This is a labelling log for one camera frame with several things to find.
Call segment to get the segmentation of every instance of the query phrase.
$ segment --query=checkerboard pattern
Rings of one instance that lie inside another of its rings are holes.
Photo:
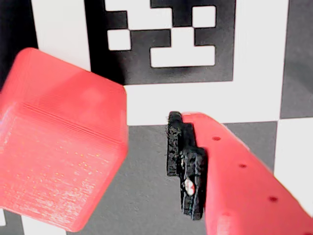
[[[127,90],[129,155],[77,234],[205,234],[166,177],[172,110],[225,123],[313,216],[312,11],[310,0],[0,0],[2,82],[20,49],[38,47]],[[70,233],[0,211],[0,234]]]

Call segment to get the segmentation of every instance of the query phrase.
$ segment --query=cube face
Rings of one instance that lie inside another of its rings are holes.
[[[80,72],[35,99],[10,96],[6,86],[2,106],[11,105],[0,123],[0,207],[72,232],[88,221],[125,159],[128,138],[123,89]]]

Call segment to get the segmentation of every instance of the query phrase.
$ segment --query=hole
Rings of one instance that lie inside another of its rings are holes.
[[[269,200],[271,202],[277,202],[278,201],[278,198],[277,197],[269,197]]]
[[[212,140],[214,140],[214,141],[220,141],[220,140],[221,140],[221,137],[214,136],[214,137],[212,138]]]

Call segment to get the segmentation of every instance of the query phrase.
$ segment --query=white square
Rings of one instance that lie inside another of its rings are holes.
[[[195,6],[192,8],[192,26],[194,28],[210,28],[216,26],[215,6]]]
[[[109,50],[130,50],[131,32],[128,29],[108,30]]]

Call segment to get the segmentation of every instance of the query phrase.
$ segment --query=gray surface
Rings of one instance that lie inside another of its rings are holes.
[[[0,235],[23,235],[21,216],[15,213],[4,211],[6,226],[0,226]]]
[[[276,122],[228,124],[273,167]],[[179,179],[166,176],[165,126],[130,127],[129,154],[78,235],[203,235],[204,219],[180,212]]]
[[[313,117],[313,1],[291,0],[281,118]]]

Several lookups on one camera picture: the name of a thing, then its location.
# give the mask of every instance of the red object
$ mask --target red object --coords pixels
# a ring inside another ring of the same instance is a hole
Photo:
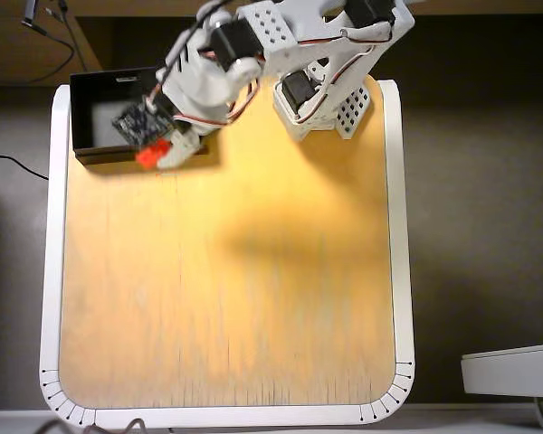
[[[165,156],[171,149],[171,142],[167,142],[164,138],[160,138],[153,145],[146,147],[137,154],[135,159],[137,163],[146,169],[153,169],[157,166],[157,161]]]

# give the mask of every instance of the white device
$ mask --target white device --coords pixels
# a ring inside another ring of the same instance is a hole
[[[370,103],[366,75],[414,25],[403,0],[265,0],[235,15],[218,7],[223,3],[199,10],[197,20],[209,14],[203,26],[190,37],[189,31],[179,36],[166,60],[171,69],[157,73],[160,84],[148,108],[156,109],[155,96],[162,92],[176,108],[174,119],[190,125],[184,134],[173,134],[159,168],[182,164],[201,146],[199,137],[238,119],[263,77],[278,78],[273,105],[295,141],[330,129],[352,138]],[[324,14],[336,7],[342,12],[328,21]],[[223,47],[224,61],[210,46],[216,44]],[[237,108],[234,102],[246,87]]]

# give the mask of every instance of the red and white wire
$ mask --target red and white wire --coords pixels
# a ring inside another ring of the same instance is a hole
[[[253,98],[255,98],[255,95],[257,95],[257,92],[260,89],[260,81],[255,81],[255,87],[252,87],[252,84],[250,83],[248,86],[248,94],[247,97],[245,97],[245,101],[241,105],[241,107],[233,109],[234,103],[232,104],[232,109],[230,113],[227,114],[227,122],[222,122],[219,120],[212,120],[212,119],[204,119],[199,118],[197,116],[187,115],[185,113],[179,113],[178,115],[174,115],[173,119],[176,120],[184,120],[185,122],[190,122],[192,124],[203,124],[207,127],[226,127],[228,125],[233,124],[247,109],[247,107],[250,105],[250,103],[253,101]]]

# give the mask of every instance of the dark background
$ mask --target dark background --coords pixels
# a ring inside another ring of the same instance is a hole
[[[104,19],[113,27],[107,68],[157,64],[185,26]],[[543,15],[418,16],[372,74],[396,80],[403,100],[409,401],[499,401],[463,392],[460,358],[543,344]],[[53,93],[0,89],[0,153],[41,173]],[[46,194],[46,182],[0,161],[0,409],[45,408],[37,372]]]

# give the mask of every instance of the wire
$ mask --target wire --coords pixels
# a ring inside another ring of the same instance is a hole
[[[66,11],[61,11],[62,13],[62,23],[64,24],[64,27],[66,27],[66,30],[68,30],[69,35],[72,39],[72,45],[74,45],[74,50],[79,55],[79,60],[81,61],[81,66],[83,71],[87,71],[87,65],[84,62],[84,58],[82,57],[81,48],[79,47],[79,44],[76,42],[76,38],[74,37],[74,32],[72,31],[72,28],[69,26],[69,22],[66,19]]]
[[[221,0],[220,2],[218,2],[215,5],[211,6],[203,14],[203,16],[200,19],[198,19],[197,21],[195,21],[195,23],[189,28],[189,31],[187,32],[186,38],[181,43],[178,50],[173,55],[173,58],[171,59],[171,61],[167,65],[167,67],[165,68],[165,72],[163,73],[163,77],[161,78],[161,81],[158,83],[159,89],[163,88],[163,85],[165,84],[165,82],[169,78],[169,75],[171,74],[171,71],[175,67],[176,63],[179,62],[179,65],[181,65],[181,59],[180,59],[181,53],[183,52],[183,50],[187,49],[187,44],[189,43],[189,41],[191,41],[191,38],[193,37],[193,35],[197,31],[197,29],[199,27],[201,27],[203,25],[203,23],[205,22],[205,20],[207,18],[209,18],[211,15],[213,15],[220,7],[223,7],[223,6],[231,3],[232,1],[233,0]],[[153,92],[151,92],[151,95],[149,96],[149,102],[152,103],[157,94],[158,94],[158,92],[156,92],[155,89],[153,89]]]
[[[48,181],[48,176],[44,176],[44,175],[40,175],[38,172],[35,172],[34,170],[32,169],[29,169],[28,167],[26,167],[25,165],[23,165],[22,163],[20,163],[17,159],[11,157],[11,156],[0,156],[0,159],[1,160],[10,160],[10,161],[14,161],[16,164],[18,164],[20,167],[22,167],[26,172],[28,172],[29,174],[32,174],[34,176],[38,176],[39,178],[42,178],[46,181]]]
[[[66,60],[63,63],[61,63],[59,66],[57,66],[52,71],[50,71],[49,73],[41,77],[37,77],[35,79],[31,79],[28,81],[0,81],[0,86],[25,86],[27,84],[33,84],[33,83],[37,83],[38,81],[46,80],[50,78],[51,76],[53,76],[54,74],[56,74],[57,72],[59,72],[62,68],[64,68],[66,65],[68,65],[71,62],[72,58],[74,57],[74,48],[72,48],[72,45],[70,45],[66,41],[63,41],[62,39],[55,38],[54,36],[51,36],[48,33],[47,34],[40,33],[40,34],[42,36],[47,37],[51,41],[55,41],[59,44],[64,45],[66,48],[68,48],[70,51],[69,57],[67,57]]]
[[[54,36],[51,36],[48,33],[45,35],[45,37],[47,37],[51,41],[55,41],[57,43],[60,43],[60,44],[64,45],[66,48],[68,48],[69,51],[70,51],[69,57],[67,57],[66,60],[63,63],[61,63],[56,68],[54,68],[48,74],[43,75],[42,77],[38,77],[36,79],[32,79],[32,80],[28,80],[28,81],[22,81],[20,84],[32,84],[32,83],[36,83],[38,81],[46,80],[46,79],[50,78],[51,76],[53,76],[54,74],[56,74],[57,72],[59,72],[66,65],[68,65],[71,62],[72,58],[74,57],[74,48],[72,48],[72,45],[70,45],[68,42],[63,41],[62,39],[55,38]]]
[[[247,90],[247,96],[245,97],[245,101],[241,105],[241,107],[233,110],[233,107],[235,106],[235,102],[233,102],[230,106],[230,113],[227,114],[227,122],[222,122],[219,120],[211,120],[211,119],[203,119],[198,118],[196,116],[192,115],[186,115],[185,113],[179,113],[177,115],[173,116],[173,119],[175,120],[184,120],[185,122],[191,121],[191,123],[196,124],[204,124],[208,127],[226,127],[228,125],[233,124],[239,117],[244,113],[244,111],[247,109],[247,107],[251,104],[253,99],[255,98],[255,95],[257,95],[257,92],[260,89],[260,81],[255,81],[255,88],[252,87],[252,84],[250,83]]]
[[[148,434],[147,427],[145,426],[145,422],[143,421],[143,419],[132,420],[124,430],[120,431],[117,434],[127,434],[137,424],[139,425],[140,430],[143,434]],[[70,427],[60,419],[53,419],[45,422],[37,431],[35,431],[34,434],[46,434],[54,427],[60,427],[64,434],[73,434],[73,431],[70,429]],[[92,431],[98,431],[101,434],[111,434],[111,431],[108,431],[107,429],[101,428],[97,425],[89,425],[82,431],[82,433],[89,434]]]

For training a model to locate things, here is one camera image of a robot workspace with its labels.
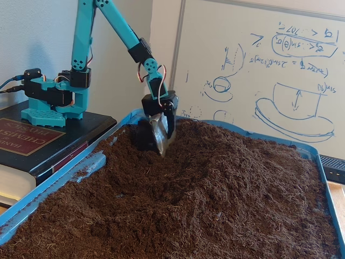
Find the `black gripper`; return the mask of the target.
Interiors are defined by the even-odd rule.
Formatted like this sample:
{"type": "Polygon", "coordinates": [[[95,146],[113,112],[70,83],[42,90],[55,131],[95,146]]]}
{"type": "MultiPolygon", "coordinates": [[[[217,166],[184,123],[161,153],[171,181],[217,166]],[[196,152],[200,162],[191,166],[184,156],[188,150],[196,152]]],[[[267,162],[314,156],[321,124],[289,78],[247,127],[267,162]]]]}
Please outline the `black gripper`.
{"type": "Polygon", "coordinates": [[[151,95],[142,99],[142,107],[146,116],[150,117],[154,140],[160,156],[164,157],[170,139],[176,128],[176,110],[178,107],[178,96],[175,91],[168,91],[166,97],[154,100],[151,95]]]}

☆ ☆ ☆ ☆ ☆ ☆ ☆

Exercise aim
Go through the listing above and pull out each line containing the word "white".

Response area
$ segment --query=white square
# give the mask of every instance of the white device
$ mask --target white device --coords pixels
# give the mask of every instance of the red and white wire
$ mask --target red and white wire --coords pixels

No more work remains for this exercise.